Your goal:
An exact copy of the listing is what is needed here; write it out in full.

Segment Open

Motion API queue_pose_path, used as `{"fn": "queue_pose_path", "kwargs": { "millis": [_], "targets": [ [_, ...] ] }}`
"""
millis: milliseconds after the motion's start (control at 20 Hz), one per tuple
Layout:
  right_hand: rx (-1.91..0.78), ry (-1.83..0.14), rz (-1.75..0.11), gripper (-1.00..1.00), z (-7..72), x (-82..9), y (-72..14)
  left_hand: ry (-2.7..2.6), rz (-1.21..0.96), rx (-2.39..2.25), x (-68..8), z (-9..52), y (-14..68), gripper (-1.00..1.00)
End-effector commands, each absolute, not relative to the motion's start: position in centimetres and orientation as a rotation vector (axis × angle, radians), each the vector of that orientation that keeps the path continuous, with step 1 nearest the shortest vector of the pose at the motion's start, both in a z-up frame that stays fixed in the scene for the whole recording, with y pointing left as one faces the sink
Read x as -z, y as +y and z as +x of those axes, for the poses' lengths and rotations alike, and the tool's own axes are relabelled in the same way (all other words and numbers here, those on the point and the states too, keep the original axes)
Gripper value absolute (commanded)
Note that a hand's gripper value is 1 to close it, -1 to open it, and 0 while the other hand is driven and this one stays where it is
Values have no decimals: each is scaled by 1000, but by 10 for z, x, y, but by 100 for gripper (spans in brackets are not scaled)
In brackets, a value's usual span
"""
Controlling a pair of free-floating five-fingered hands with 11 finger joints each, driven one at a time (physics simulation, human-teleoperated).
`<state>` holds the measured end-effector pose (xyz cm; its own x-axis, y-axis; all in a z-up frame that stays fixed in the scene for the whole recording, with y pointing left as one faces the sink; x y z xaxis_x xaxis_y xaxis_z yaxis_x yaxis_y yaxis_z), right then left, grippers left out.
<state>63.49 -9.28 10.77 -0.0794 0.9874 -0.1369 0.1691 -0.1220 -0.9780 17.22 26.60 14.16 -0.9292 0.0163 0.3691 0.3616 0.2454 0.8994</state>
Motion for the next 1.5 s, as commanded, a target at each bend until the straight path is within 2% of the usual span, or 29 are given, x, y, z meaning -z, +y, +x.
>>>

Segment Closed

Answer to this task:
Motion API queue_pose_path, used as `{"fn": "queue_pose_path", "kwargs": { "millis": [_], "targets": [ [_, ...] ] }}`
"""
millis: milliseconds after the motion's start (control at 20 Hz), one per tuple
Layout:
  right_hand: rx (-1.91..0.78), ry (-1.83..0.14), rz (-1.75..0.11), gripper (-1.00..1.00), z (-7..72), x (-82..9), y (-72..14)
  left_hand: ry (-2.7..2.6), rz (-1.21..0.96), rx (-2.39..2.25), x (-68..8), z (-9..52), y (-14..68), gripper (-1.00..1.00)
End-effector commands, each absolute, not relative to the motion's start: position in centimetres and orientation as a rotation vector (axis × angle, radians), each the vector of that orientation that keeps the path continuous, with step 1 nearest the shortest vector of the pose at the motion's start, both in a z-up frame that stays fixed in the scene for the whole recording, with y pointing left as one faces the sink
Read x as -z, y as +y and z as +x of those axes, for the poses' lengths and rotations alike, and the tool's own axes are relabelled in the same way (all other words and numbers here, those on the point and the states too, keep the original axes)
Gripper value absolute (commanded)
Note that a hand's gripper value is 1 to close it, -1 to open it, and 0 while the other hand is driven and this one stays where it is
Values have no decimals: each is scaled by 1000, but by 10 for z, x, y, but by 100 for gripper (spans in brackets are not scaled)
In brackets, a value's usual span
"""
Controlling a pair of free-floating five-fingered hands with 11 finger joints each, driven one at a time (physics simulation, human-teleoperated).
`<state>` holds the measured end-effector pose (xyz cm; its own x-axis, y-axis; all in a z-up frame that stays fixed in the scene for the whole recording, with y pointing left as one faces the sink; x y z xaxis_x xaxis_y xaxis_z yaxis_x yaxis_y yaxis_z), right then left, grippers left out.
<state>63.49 -9.28 10.77 -0.0794 0.9874 -0.1369 0.1691 -0.1220 -0.9780 17.22 26.60 14.16 -0.9292 0.0163 0.3691 0.3616 0.2454 0.8994</state>
Motion for the next 1.5 s, as commanded, a target at each bend until the straight path is within 2% of the usual span, or 29 are given, x, y, z meaning -z, +y, +x.
>>>

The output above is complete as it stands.